Before the pandemic, before the Great Recession, before proliferating hurricanes and fires, the United States began a global war on terrorism. Its leaders fixated on a shadowy enemy abroad as life at home crumbled for millions of Americans. The war on terrorism did not end terrorism; the war itself became endless. What it did shatter was the myth that a triumphant United States could bend the world to its will.

But the myth may be roaring back, albeit in a less righteous, more vicious guise.
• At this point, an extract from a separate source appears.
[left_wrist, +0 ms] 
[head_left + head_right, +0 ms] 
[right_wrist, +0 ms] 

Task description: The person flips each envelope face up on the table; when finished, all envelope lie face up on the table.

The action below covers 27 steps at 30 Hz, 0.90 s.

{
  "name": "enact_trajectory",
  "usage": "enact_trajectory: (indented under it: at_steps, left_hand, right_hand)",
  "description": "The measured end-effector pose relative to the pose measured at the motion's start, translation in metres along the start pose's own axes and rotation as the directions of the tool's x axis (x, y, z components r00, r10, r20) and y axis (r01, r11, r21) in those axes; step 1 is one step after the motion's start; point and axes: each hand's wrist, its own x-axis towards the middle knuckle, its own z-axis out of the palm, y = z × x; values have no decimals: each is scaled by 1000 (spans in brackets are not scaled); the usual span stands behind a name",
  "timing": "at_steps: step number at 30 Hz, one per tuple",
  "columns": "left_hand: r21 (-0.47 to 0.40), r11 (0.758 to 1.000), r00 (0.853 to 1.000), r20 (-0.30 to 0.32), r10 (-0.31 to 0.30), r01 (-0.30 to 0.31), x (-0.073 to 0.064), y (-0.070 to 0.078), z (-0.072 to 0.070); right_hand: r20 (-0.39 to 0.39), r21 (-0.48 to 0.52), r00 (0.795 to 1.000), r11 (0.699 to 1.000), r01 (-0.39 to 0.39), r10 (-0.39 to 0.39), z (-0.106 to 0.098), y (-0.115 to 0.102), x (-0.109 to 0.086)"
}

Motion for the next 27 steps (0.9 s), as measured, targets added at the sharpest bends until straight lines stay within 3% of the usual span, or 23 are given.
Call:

Though the new enemy is a virus, even less susceptible to verbal and physical firepower than terrorists, the Trump administration appears to be setting its target on a foreign power: China, where the outbreak appears to have started but which is hardly responsible for the United States being the most infected country in the world.

As the pandemic spread in the United States in March, President Trump began to castigate Beijing for failing to contain and report on “the Chinese virus.” Now Secretary of State Mike Pompeo is declaring that there is “a significant amount of evidence” that the virus originated in a Chinese laboratory, though he has provided no proof. The accusation, although doubted by scientists and intelligence agencies, may lead the public to blame China for the pandemic, much as the George W. Bush administration, through suggestion more than outright lies, convinced seven in 10 Americans in 2003 that Saddam Hussein of Iraq was likely involved in the Sept. 11 attacks.

Going abroad in search of monsters to destroy won't save Americans from pandemics, but it does risk entangling the United States in a cold war with the world’s No. 2 power. We stand on the brink of an even more destructive and less justifiable mistake than the post-Sept. 11 crusade.